> **RECORD EXTRACTS**:
+ + +
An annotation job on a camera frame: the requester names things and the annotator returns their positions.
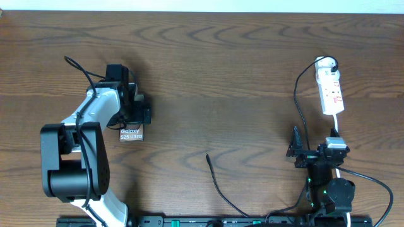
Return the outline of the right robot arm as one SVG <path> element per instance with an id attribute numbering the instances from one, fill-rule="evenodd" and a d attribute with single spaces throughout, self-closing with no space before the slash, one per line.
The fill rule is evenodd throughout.
<path id="1" fill-rule="evenodd" d="M 316 150 L 304 149 L 296 127 L 292 130 L 287 157 L 295 158 L 296 168 L 308 171 L 307 199 L 312 203 L 313 212 L 307 215 L 309 226 L 347 226 L 352 211 L 355 184 L 341 177 L 334 177 L 333 170 L 343 164 L 350 152 L 342 137 L 335 129 L 325 143 Z"/>

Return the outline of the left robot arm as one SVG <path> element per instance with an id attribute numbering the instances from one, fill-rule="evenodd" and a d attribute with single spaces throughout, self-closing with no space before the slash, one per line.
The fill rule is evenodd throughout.
<path id="1" fill-rule="evenodd" d="M 116 124 L 125 140 L 131 126 L 150 123 L 150 109 L 136 83 L 99 82 L 78 108 L 40 131 L 42 186 L 47 197 L 80 208 L 93 226 L 137 226 L 128 205 L 110 188 L 103 132 Z"/>

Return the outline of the white power strip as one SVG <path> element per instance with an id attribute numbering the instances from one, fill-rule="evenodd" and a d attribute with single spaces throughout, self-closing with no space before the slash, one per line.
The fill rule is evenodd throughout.
<path id="1" fill-rule="evenodd" d="M 322 111 L 325 115 L 336 115 L 344 111 L 340 72 L 336 60 L 331 57 L 316 58 L 316 82 L 319 88 Z"/>

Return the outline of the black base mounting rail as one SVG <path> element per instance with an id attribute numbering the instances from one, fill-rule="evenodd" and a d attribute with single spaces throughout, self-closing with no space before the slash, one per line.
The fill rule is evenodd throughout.
<path id="1" fill-rule="evenodd" d="M 314 226 L 346 226 L 343 218 L 316 218 Z M 82 227 L 97 226 L 91 218 L 58 218 L 57 227 Z M 139 227 L 205 227 L 205 226 L 310 226 L 303 218 L 287 218 L 286 216 L 272 216 L 269 221 L 264 218 L 163 218 L 161 216 L 142 216 L 134 223 L 129 222 L 127 226 Z M 368 227 L 373 226 L 371 218 L 351 218 L 351 226 Z"/>

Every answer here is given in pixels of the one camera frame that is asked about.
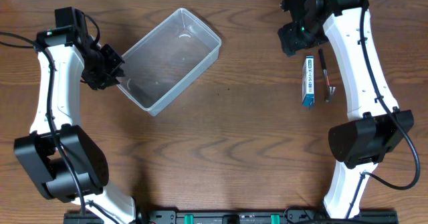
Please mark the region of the clear plastic container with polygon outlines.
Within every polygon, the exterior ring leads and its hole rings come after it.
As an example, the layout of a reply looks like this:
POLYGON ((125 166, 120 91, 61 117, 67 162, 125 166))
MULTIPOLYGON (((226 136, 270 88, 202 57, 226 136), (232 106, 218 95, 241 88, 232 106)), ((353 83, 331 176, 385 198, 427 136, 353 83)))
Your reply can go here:
POLYGON ((118 88, 156 116, 218 59, 221 45, 205 22, 179 8, 122 55, 118 88))

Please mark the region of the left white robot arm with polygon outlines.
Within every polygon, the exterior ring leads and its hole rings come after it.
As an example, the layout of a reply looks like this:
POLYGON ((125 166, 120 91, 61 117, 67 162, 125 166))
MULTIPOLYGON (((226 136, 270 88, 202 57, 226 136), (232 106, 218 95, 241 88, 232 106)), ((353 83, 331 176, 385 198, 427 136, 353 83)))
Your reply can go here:
POLYGON ((134 199, 110 181, 106 157, 83 131, 80 86, 115 86, 122 57, 88 33, 90 16, 73 7, 55 11, 56 26, 33 41, 41 69, 37 113, 14 153, 42 197, 80 206, 70 223, 137 223, 134 199))

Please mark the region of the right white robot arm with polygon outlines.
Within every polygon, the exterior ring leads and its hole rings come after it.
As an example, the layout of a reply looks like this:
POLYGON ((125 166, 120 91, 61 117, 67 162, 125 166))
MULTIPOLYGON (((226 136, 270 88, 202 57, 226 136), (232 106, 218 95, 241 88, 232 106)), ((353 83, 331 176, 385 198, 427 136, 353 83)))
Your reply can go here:
POLYGON ((394 211, 361 211, 362 194, 386 154, 409 141, 413 113, 401 110, 383 74, 370 28, 368 0, 282 0, 292 20, 278 30, 282 50, 330 43, 346 94, 347 122, 328 133, 334 175, 324 212, 308 223, 396 223, 394 211))

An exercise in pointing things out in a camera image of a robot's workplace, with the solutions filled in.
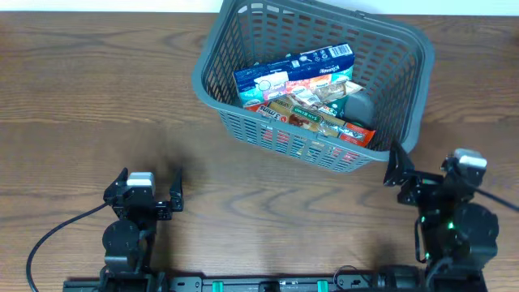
+ + +
> **WHAT TO DO**:
Filter the listing above by the word "left"; copy each line that passes.

> **OUTPUT OF THE EXERCISE**:
Return the outline of the left robot arm as one SVG <path> element per instance with an id attribute numbering the instances from one, fill-rule="evenodd" and a d attribute with single spaces throughout, self-closing with no space before the slash, one per line.
Please mark the region of the left white robot arm with polygon outlines.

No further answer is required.